▶ _EXERCISE GOAL_: Your answer should be the lines below from the one holding "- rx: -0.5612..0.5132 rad" through the one holding "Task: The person", copied exactly and with nothing else.

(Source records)
■ ■ ■
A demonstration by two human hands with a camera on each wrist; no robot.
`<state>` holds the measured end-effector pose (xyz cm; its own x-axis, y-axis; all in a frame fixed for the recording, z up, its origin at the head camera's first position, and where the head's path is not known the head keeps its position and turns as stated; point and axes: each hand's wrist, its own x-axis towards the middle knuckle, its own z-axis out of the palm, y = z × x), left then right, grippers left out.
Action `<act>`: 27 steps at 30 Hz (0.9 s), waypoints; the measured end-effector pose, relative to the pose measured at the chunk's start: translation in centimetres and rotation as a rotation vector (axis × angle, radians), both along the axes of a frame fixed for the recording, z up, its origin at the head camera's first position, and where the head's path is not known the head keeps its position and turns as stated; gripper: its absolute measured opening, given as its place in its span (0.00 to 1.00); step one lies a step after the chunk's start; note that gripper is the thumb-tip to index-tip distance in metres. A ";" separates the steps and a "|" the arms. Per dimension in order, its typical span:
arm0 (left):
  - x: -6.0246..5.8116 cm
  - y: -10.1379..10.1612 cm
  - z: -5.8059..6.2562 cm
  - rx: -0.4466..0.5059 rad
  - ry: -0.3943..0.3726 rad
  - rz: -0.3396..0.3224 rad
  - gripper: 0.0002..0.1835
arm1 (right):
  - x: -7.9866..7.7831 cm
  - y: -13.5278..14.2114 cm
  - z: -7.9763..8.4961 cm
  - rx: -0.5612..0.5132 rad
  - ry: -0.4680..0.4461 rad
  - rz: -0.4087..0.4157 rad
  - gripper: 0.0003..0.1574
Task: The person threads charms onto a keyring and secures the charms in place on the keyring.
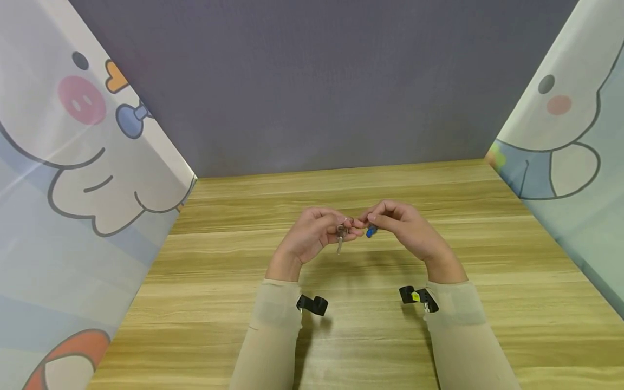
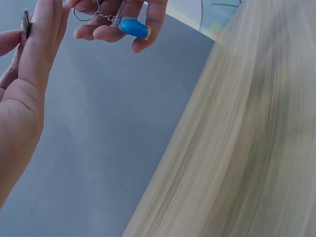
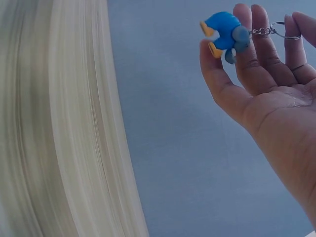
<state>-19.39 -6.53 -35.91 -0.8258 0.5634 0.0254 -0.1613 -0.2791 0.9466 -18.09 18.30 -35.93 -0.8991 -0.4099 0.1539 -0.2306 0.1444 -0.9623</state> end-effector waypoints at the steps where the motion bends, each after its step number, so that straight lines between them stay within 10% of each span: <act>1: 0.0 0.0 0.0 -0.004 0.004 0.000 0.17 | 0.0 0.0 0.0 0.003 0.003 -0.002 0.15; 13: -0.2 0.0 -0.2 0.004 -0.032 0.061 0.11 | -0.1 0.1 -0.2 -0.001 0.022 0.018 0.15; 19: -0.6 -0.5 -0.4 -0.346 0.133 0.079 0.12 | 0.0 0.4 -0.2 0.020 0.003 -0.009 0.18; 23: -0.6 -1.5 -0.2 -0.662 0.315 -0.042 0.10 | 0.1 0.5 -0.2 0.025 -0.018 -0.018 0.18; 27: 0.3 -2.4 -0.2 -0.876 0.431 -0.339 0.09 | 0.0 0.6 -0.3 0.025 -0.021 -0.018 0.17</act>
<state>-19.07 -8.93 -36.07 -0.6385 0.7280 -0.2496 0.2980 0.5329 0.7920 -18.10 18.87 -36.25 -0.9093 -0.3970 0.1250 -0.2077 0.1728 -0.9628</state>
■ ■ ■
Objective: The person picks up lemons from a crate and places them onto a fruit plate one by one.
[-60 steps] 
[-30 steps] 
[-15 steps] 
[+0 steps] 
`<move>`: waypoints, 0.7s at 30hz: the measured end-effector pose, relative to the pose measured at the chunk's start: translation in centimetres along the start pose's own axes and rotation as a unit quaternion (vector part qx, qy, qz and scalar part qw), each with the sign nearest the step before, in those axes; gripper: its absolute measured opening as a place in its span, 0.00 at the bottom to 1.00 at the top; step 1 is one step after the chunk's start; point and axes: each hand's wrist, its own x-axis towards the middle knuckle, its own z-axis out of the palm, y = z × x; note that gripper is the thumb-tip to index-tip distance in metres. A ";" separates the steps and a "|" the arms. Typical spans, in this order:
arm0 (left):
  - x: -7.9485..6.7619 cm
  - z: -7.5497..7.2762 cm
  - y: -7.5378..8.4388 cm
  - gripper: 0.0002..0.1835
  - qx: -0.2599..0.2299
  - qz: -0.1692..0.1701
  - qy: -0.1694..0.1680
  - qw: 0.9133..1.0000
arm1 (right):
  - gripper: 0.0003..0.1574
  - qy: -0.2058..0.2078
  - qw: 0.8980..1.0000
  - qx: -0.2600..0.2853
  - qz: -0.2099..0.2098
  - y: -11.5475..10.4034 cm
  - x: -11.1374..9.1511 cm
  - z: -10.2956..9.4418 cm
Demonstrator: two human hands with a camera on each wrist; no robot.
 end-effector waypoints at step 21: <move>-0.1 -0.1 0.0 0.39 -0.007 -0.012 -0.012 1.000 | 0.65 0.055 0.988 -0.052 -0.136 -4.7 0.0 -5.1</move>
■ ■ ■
▶ _ANSWER TO THIS EXERCISE_:
  - rx: -0.5612..0.5132 rad
  - ry: -0.4680..0.4461 rad
  - rz: -0.4087..0.4157 rad
  - gripper: 0.0003..0.1574
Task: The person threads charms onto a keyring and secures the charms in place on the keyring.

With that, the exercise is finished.